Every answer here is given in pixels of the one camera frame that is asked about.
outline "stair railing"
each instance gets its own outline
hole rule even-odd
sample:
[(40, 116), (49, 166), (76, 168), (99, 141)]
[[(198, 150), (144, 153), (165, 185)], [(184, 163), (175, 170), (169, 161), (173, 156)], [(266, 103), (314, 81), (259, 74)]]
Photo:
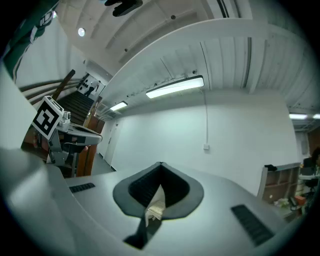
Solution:
[(84, 127), (88, 127), (91, 117), (94, 117), (96, 115), (97, 108), (98, 108), (99, 104), (101, 103), (101, 100), (102, 100), (102, 97), (98, 96), (96, 101), (92, 104), (90, 112), (89, 112), (88, 116), (86, 117), (86, 119), (85, 119), (85, 121), (83, 123)]
[(57, 100), (61, 92), (72, 89), (83, 82), (83, 79), (72, 79), (74, 74), (75, 71), (71, 70), (64, 79), (30, 84), (19, 89), (31, 105), (38, 103), (47, 95)]

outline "shelf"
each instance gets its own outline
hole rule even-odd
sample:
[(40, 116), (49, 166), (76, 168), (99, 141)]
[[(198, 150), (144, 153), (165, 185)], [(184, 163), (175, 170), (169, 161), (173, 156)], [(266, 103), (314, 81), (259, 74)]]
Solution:
[(283, 185), (288, 185), (289, 182), (283, 182), (283, 183), (280, 183), (280, 184), (272, 184), (272, 185), (266, 185), (265, 188), (275, 188), (275, 187), (279, 187), (279, 186), (283, 186)]
[(296, 163), (290, 163), (290, 164), (280, 165), (280, 166), (276, 166), (276, 167), (277, 167), (276, 172), (281, 172), (284, 170), (300, 167), (300, 163), (296, 162)]

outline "black vent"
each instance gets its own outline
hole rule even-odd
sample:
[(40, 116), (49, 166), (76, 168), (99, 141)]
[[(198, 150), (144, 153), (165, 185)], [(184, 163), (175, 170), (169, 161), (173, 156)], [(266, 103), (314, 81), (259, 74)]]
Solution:
[(71, 190), (72, 193), (76, 193), (76, 192), (80, 192), (83, 190), (88, 190), (91, 188), (94, 188), (95, 185), (92, 183), (86, 183), (86, 184), (82, 184), (82, 185), (77, 185), (77, 186), (70, 186), (69, 189)]
[(158, 166), (129, 185), (129, 194), (147, 207), (159, 186), (165, 194), (165, 206), (170, 207), (182, 200), (190, 191), (189, 184), (172, 171)]
[(244, 205), (231, 208), (251, 240), (259, 246), (273, 237), (273, 233)]

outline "ceiling lamp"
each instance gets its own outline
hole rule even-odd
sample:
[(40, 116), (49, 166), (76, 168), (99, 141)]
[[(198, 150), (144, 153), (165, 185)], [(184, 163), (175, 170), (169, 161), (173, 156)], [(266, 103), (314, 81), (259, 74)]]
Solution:
[(120, 102), (119, 104), (113, 106), (112, 108), (110, 108), (112, 111), (116, 111), (118, 109), (122, 109), (123, 107), (127, 106), (128, 104), (125, 103), (124, 101)]
[(289, 117), (290, 117), (291, 119), (303, 120), (303, 119), (306, 119), (306, 118), (308, 117), (308, 115), (306, 115), (306, 114), (292, 114), (292, 113), (290, 113), (290, 114), (289, 114)]
[(149, 90), (146, 95), (152, 99), (166, 94), (171, 94), (187, 89), (203, 87), (205, 85), (204, 78), (202, 75), (193, 76), (176, 82), (171, 82), (169, 84), (160, 86), (158, 88)]
[(86, 34), (86, 30), (84, 28), (80, 27), (78, 29), (78, 34), (79, 34), (80, 37), (84, 37), (85, 34)]

+-------+

▶ Brief: Go through the listing above and retype each line exactly, apart from the pictures.

▶ Reply:
Every answer here is given in pixels of the one camera frame that is asked about.
outline "stair railing"
each instance gets its own outline
hole rule even-odd
sample:
[(40, 116), (49, 166), (76, 168), (99, 141)]
[[(198, 150), (144, 153), (165, 185)], [(184, 163), (175, 170), (169, 161), (173, 156)], [(266, 103), (314, 81), (259, 74)]]
Photo:
Solution:
[(84, 127), (88, 127), (91, 117), (94, 117), (96, 115), (97, 108), (98, 108), (99, 104), (101, 103), (101, 100), (102, 100), (102, 97), (98, 96), (96, 101), (92, 104), (90, 112), (89, 112), (88, 116), (86, 117), (86, 119), (85, 119), (85, 121), (83, 123)]
[(57, 100), (61, 92), (72, 89), (83, 82), (83, 79), (72, 79), (74, 74), (75, 71), (71, 70), (64, 79), (30, 84), (19, 89), (31, 105), (38, 103), (47, 95)]

outline "shelf"
each instance gets its own outline
hole rule even-odd
sample:
[(40, 116), (49, 166), (76, 168), (99, 141)]
[[(198, 150), (144, 153), (165, 185)], [(184, 163), (175, 170), (169, 161), (173, 156)], [(266, 103), (314, 81), (259, 74)]]
Solution:
[(283, 185), (288, 185), (289, 182), (283, 182), (283, 183), (280, 183), (280, 184), (272, 184), (272, 185), (266, 185), (265, 188), (275, 188), (275, 187), (279, 187), (279, 186), (283, 186)]
[(296, 163), (290, 163), (290, 164), (280, 165), (280, 166), (276, 166), (276, 167), (277, 167), (276, 172), (281, 172), (284, 170), (300, 167), (300, 163), (296, 162)]

outline "black vent"
each instance gets its own outline
hole rule even-odd
sample:
[(40, 116), (49, 166), (76, 168), (99, 141)]
[[(198, 150), (144, 153), (165, 185)], [(184, 163), (175, 170), (169, 161), (173, 156)], [(266, 103), (314, 81), (259, 74)]]
Solution:
[(71, 190), (72, 193), (76, 193), (76, 192), (80, 192), (83, 190), (88, 190), (91, 188), (94, 188), (95, 185), (92, 183), (86, 183), (86, 184), (82, 184), (82, 185), (77, 185), (77, 186), (70, 186), (69, 189)]
[(158, 166), (129, 185), (129, 194), (147, 207), (159, 186), (165, 194), (165, 206), (170, 207), (182, 200), (190, 191), (189, 184), (172, 171)]
[(244, 205), (231, 208), (251, 240), (259, 246), (273, 237), (273, 233)]

outline "ceiling lamp"
each instance gets its own outline
hole rule even-odd
sample:
[(40, 116), (49, 166), (76, 168), (99, 141)]
[[(198, 150), (144, 153), (165, 185)], [(184, 163), (175, 170), (169, 161), (173, 156)], [(266, 103), (314, 81), (259, 74)]]
Solution:
[(120, 102), (119, 104), (113, 106), (112, 108), (110, 108), (112, 111), (116, 111), (118, 109), (122, 109), (123, 107), (127, 106), (128, 104), (125, 103), (124, 101)]
[(289, 117), (290, 117), (291, 119), (303, 120), (303, 119), (306, 119), (306, 118), (308, 117), (308, 115), (306, 115), (306, 114), (292, 114), (292, 113), (290, 113), (290, 114), (289, 114)]
[(149, 90), (146, 95), (152, 99), (166, 94), (171, 94), (187, 89), (203, 87), (205, 85), (204, 78), (202, 75), (193, 76), (176, 82), (171, 82), (169, 84), (160, 86), (158, 88)]
[(86, 34), (86, 30), (84, 28), (80, 27), (78, 29), (78, 34), (79, 34), (80, 37), (84, 37), (85, 34)]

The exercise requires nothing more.